# Seeking information and photo of Medium support vehicle system - postal version



## Mike-Postal (16 Feb 2022)

Hello. I am a collector of Canadian Military Postal History and am also interested in the operations of the Canadian Postal Corps and its successor. I am looking for information and photo(s) of the Medium support vehicle - postal version, and specifically also for postmarks and facilities made available to service personnel assisting with disaster and similar operations such as the Manitoba Floods in 1997, Covid-19 relief in Quebec and elsewhere 2020-2022, British Columbia fires and floods at any time, and DARTS operations anywhere in the world. An example of a 1997 postmark is attached. Any help wil be appreicated.


----------



## Happy Guy (28 Mar 2022)

I am presuming that you are a civilian.  I would suggest that you contact the Royal Canadian Logistics Service (RCLS) Association Branch nearest you.  Perhaps they can get you in contact with the RCLS Historian.  Or you may try to contact the Canadian Forces Logistics Museum.

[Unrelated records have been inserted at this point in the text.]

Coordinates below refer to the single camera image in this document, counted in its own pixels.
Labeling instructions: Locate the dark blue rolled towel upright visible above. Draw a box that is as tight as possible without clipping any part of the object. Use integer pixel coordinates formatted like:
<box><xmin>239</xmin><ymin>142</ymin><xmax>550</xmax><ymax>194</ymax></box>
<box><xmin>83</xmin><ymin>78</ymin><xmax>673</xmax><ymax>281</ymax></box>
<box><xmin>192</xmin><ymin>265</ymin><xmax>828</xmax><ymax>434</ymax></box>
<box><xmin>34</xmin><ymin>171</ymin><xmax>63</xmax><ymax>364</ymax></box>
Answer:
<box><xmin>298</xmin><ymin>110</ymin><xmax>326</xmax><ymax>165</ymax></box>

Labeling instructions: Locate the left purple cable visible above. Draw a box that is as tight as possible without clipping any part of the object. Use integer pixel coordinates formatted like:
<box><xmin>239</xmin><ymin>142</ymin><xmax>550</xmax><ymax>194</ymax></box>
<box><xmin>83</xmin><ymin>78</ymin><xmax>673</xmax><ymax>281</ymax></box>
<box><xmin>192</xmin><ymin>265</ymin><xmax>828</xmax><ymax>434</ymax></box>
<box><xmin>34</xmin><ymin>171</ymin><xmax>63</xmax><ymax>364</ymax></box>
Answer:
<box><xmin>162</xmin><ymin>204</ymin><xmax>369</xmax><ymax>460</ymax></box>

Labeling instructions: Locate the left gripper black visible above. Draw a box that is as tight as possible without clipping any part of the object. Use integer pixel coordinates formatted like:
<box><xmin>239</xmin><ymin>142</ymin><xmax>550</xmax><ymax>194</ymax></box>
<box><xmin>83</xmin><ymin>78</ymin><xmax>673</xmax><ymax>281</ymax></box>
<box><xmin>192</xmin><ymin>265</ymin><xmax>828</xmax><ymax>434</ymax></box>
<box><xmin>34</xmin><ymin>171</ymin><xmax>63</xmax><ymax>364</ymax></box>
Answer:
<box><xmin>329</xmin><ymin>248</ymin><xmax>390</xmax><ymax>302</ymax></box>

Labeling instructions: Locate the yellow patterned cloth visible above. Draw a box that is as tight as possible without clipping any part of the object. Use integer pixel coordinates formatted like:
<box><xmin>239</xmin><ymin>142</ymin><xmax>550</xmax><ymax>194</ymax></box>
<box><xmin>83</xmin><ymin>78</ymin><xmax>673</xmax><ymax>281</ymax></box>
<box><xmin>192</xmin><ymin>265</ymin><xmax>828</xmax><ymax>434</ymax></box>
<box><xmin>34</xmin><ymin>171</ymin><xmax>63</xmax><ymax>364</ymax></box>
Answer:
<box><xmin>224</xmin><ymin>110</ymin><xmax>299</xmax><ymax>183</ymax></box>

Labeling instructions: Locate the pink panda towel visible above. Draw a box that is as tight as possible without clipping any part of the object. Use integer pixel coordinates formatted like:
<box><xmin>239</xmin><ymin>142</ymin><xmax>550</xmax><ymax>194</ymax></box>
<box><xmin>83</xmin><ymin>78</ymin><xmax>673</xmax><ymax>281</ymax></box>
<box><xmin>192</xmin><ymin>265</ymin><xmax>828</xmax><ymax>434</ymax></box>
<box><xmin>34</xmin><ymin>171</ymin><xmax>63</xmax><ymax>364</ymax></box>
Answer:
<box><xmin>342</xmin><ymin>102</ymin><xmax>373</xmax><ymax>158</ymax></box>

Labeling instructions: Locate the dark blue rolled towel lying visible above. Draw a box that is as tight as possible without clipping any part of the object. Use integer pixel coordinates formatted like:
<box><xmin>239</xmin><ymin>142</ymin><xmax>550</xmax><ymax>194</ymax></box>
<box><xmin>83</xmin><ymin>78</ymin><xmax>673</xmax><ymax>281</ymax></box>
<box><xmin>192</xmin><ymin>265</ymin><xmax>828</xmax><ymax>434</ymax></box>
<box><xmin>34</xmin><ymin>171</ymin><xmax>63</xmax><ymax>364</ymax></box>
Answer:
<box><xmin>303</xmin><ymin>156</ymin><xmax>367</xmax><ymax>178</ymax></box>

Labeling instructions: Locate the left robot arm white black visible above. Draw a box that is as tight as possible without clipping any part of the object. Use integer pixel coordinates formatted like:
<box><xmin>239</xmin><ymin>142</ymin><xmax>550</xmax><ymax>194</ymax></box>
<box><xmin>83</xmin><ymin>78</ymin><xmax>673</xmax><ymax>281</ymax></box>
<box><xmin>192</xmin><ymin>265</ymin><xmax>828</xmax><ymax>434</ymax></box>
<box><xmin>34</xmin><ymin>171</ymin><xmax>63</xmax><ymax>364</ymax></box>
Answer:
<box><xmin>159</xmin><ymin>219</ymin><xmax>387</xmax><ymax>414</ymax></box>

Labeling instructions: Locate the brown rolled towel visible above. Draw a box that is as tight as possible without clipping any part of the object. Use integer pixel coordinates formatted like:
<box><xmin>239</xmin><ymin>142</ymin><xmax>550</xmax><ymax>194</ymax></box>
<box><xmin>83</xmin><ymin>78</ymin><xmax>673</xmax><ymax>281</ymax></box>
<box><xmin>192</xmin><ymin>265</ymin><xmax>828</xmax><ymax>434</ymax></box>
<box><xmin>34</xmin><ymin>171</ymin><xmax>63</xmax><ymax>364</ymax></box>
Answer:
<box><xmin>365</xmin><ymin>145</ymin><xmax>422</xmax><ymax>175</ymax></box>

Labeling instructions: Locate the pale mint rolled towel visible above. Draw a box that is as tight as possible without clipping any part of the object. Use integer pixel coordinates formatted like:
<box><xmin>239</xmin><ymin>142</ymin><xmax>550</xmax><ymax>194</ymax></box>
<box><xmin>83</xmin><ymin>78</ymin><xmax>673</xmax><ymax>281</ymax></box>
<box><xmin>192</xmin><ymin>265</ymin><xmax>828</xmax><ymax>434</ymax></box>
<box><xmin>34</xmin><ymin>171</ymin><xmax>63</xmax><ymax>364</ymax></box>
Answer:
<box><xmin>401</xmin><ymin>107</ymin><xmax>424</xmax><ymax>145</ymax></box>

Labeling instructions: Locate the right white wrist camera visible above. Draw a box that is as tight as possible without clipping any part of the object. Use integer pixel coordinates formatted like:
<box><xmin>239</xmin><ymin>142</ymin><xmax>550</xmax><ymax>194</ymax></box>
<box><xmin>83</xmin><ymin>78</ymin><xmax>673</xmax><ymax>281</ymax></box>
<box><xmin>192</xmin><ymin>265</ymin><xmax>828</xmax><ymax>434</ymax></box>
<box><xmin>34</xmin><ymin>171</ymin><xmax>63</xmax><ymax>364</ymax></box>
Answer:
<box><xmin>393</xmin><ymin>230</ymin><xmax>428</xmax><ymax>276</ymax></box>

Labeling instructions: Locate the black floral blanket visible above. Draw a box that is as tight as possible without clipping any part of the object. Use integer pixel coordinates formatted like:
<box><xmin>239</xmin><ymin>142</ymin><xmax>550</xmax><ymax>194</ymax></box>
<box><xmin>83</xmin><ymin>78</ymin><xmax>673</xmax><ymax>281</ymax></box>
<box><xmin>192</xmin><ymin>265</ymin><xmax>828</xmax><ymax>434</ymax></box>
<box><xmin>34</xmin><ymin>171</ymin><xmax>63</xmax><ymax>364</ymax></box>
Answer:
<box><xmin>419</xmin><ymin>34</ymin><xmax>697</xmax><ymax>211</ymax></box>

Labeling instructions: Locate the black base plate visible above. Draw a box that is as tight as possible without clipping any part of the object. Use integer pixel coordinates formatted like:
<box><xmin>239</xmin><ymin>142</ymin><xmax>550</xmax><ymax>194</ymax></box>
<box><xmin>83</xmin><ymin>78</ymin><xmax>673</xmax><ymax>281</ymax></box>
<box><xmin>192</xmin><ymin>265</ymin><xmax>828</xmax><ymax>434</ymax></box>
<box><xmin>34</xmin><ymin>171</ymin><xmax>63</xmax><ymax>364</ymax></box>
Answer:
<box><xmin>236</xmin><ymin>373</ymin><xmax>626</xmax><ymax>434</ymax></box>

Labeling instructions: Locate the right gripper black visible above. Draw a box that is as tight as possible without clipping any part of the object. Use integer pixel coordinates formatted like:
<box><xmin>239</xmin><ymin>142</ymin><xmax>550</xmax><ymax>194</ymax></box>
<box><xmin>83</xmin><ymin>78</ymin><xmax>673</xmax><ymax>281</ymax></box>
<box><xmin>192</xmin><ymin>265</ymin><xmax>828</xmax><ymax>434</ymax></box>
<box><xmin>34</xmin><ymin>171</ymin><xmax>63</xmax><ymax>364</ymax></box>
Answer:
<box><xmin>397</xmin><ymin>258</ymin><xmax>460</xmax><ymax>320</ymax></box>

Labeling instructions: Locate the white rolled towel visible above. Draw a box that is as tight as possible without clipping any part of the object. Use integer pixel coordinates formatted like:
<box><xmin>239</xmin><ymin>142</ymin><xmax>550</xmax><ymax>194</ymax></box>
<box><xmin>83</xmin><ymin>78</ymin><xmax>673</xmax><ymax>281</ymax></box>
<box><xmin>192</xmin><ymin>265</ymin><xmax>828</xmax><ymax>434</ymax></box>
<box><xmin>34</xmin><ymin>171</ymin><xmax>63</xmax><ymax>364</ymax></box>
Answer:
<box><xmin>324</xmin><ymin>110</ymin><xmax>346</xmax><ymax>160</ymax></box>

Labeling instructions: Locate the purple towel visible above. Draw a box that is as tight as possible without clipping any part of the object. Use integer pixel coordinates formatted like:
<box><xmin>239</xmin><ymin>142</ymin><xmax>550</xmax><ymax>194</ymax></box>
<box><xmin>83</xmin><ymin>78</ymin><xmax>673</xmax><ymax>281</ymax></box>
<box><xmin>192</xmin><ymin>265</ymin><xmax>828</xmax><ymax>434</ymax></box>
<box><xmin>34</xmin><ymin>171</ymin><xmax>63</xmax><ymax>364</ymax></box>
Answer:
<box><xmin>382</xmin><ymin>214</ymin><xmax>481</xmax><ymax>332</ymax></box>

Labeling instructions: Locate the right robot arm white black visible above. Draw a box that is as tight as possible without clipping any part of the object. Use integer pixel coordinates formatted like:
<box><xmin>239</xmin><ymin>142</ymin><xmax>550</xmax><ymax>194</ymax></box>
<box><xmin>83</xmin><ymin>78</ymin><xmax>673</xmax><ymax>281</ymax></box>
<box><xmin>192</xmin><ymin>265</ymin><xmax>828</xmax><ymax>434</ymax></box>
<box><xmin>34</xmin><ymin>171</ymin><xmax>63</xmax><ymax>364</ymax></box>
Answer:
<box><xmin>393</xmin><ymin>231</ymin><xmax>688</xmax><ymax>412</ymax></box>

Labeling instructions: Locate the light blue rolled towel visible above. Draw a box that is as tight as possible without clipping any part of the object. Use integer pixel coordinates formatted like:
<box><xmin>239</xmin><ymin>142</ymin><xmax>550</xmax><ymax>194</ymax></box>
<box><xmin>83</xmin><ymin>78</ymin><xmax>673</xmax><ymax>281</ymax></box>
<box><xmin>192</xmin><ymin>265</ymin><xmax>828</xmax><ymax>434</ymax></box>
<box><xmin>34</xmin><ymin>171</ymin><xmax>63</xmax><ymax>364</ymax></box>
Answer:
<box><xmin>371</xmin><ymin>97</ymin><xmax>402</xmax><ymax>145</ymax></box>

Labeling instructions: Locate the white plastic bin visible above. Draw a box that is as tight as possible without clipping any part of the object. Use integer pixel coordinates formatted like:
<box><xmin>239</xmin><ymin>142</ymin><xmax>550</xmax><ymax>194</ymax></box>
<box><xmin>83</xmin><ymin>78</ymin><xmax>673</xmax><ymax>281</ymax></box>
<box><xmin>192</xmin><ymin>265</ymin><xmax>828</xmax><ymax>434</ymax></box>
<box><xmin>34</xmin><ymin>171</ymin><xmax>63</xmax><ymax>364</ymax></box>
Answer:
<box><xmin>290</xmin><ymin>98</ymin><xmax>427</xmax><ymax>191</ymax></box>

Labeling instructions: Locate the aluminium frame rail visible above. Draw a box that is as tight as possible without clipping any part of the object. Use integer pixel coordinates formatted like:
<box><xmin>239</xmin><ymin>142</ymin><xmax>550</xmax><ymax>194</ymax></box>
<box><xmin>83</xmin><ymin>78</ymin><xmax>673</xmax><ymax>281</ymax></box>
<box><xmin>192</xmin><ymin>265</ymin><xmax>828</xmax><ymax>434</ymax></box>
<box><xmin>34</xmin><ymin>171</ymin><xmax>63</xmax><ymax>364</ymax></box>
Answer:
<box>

Please note that in 1968 the Royal Canadian Navy, Canadian Army and Royal Canadian Air Force were unified into the Canadian Armed Forces. All the administrative and logistics services / corps / branches of the three Services were also unified and became The Administration Branch and Logistics Branch respectively.  The Royal Canadian Postal Corps (RCPC) became part of the Administration Branch.  Later, the Administration Branch was merged into the Logistics Branch.  On 16 Oct 2018, the Logistics Branch was renamed the Royal Canadian Logistics Service.

Cheers


----------



## Mike-Postal (30 Mar 2022)

Thanks very much for your reply. I'm well aware of the 1968 Unification, but did not know how over time where various units have been placed. I'll start with a query to the Canadian Forces Logistics Museum as it is possible they have a postal vehicle or similar. Next will be the Historian.

Thanks again.

Mike


----------